* [About this exercise]:
Output the listing below, keeping each line exactly as it stands.

* [Supplied information]:
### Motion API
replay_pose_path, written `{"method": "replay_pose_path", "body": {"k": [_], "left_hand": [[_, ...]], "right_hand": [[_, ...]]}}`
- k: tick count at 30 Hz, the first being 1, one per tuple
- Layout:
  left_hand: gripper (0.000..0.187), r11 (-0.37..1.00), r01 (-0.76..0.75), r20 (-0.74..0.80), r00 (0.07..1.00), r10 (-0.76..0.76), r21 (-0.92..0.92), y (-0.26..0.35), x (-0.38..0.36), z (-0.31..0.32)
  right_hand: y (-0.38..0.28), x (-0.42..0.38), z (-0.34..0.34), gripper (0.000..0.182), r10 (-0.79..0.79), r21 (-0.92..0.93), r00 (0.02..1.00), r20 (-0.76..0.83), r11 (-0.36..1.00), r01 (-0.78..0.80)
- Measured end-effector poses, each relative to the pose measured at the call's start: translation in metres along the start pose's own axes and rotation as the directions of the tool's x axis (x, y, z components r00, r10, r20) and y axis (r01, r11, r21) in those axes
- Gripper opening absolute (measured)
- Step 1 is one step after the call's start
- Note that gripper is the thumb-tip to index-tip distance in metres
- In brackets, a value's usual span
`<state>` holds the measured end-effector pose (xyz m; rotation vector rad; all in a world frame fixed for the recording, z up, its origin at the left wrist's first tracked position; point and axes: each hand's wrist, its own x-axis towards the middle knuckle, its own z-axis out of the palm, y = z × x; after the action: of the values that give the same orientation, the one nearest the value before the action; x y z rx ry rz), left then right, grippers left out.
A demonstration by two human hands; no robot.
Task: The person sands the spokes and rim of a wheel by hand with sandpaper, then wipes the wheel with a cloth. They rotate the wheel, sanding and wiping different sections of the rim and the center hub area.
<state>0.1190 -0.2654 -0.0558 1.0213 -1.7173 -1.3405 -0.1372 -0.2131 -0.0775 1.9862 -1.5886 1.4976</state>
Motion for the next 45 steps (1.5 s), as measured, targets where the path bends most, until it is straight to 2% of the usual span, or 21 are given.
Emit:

* [Response to this task]:
### Motion API
replay_pose_path, written `{"method": "replay_pose_path", "body": {"k": [_], "left_hand": [[_, ...]], "right_hand": [[_, ...]]}}`
- k: tick count at 30 Hz, the first being 1, one per tuple
- Layout:
  left_hand: gripper (0.000..0.187), r11 (-0.37..1.00), r01 (-0.76..0.75), r20 (-0.74..0.80), r00 (0.07..1.00), r10 (-0.76..0.76), r21 (-0.92..0.92), y (-0.26..0.35), x (-0.38..0.36), z (-0.31..0.32)
  right_hand: y (-0.38..0.28), x (-0.42..0.38), z (-0.34..0.34), gripper (0.000..0.182), r10 (-0.79..0.79), r21 (-0.92..0.93), r00 (0.02..1.00), r20 (-0.76..0.83), r11 (-0.36..1.00), r01 (-0.78..0.80)
- Measured end-effector poses, each relative to the pose measured at the call's start: translation in metres along the start pose's own axes and rotation as the directions of the tool's x axis (x, y, z components r00, r10, r20) and y axis (r01, r11, r21) in those axes
- Gripper opening absolute (measured)
- Step 1 is one step after the call's start
- Note that gripper is the thumb-tip to index-tip distance in metres
- In brackets, a value's usual span
`<state>` holds the measured end-effector pose (xyz m; rotation vector rad; all in a world frame fixed for the recording, z up, its origin at the left wrist's first tracked position; point and axes: each hand's wrist, its own x-axis towards the middle knuckle, its own z-axis out of the palm, y = z × x; after the action: of the values that give the same orientation, the one nearest the value before the action; x y z rx ry rz), left then right, grippers left out.
A demonstration by two human hands; no robot.
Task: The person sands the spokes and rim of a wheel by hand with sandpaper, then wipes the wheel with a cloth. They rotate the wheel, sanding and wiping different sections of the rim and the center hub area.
<state>0.1190 -0.2654 -0.0558 1.0213 -1.7173 -1.3405 -0.1372 -0.2131 -0.0775 1.9862 -1.5886 1.4976</state>
Motion for the next 45 steps (1.5 s), as measured, targets where the path bends most, until it is straight to 2% of the usual span, or 21 are given.
Emit:

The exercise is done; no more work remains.